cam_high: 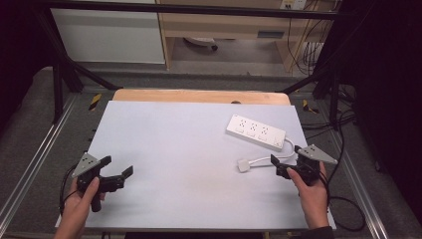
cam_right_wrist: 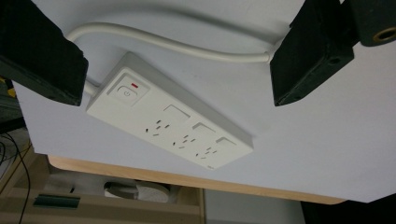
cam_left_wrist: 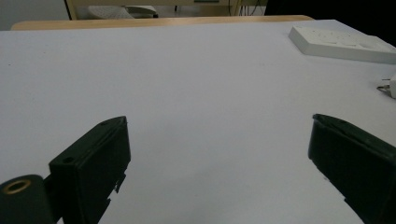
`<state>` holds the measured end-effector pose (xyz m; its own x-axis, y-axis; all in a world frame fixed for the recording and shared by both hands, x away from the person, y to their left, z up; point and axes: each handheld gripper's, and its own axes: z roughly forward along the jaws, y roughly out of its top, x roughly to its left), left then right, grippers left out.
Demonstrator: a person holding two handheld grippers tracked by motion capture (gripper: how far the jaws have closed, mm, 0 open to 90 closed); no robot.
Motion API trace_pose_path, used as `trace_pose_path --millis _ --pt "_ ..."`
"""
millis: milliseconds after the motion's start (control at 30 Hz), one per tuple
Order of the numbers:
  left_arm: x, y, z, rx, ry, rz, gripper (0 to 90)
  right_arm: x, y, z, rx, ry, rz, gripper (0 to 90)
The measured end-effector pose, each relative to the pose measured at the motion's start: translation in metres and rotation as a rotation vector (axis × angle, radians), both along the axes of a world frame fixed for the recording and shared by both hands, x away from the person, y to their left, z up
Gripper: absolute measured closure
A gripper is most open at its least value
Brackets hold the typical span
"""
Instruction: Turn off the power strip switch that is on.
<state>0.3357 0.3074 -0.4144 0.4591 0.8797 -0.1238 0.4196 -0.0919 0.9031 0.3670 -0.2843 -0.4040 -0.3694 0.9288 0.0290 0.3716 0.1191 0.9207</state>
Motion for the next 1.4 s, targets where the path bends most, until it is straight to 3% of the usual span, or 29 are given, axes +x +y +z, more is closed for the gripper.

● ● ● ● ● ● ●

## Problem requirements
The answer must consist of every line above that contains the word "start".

## Output of the exercise
millis: milliseconds after the motion's start (control at 30 Hz), one per tuple
The measured end-effector pose, each relative to the pose measured at the motion's start: translation in metres and rotation as a rotation vector (axis × angle, radians), both along the axes of a world frame fixed for the recording and shared by both hands, x away from the person, y to their left, z up

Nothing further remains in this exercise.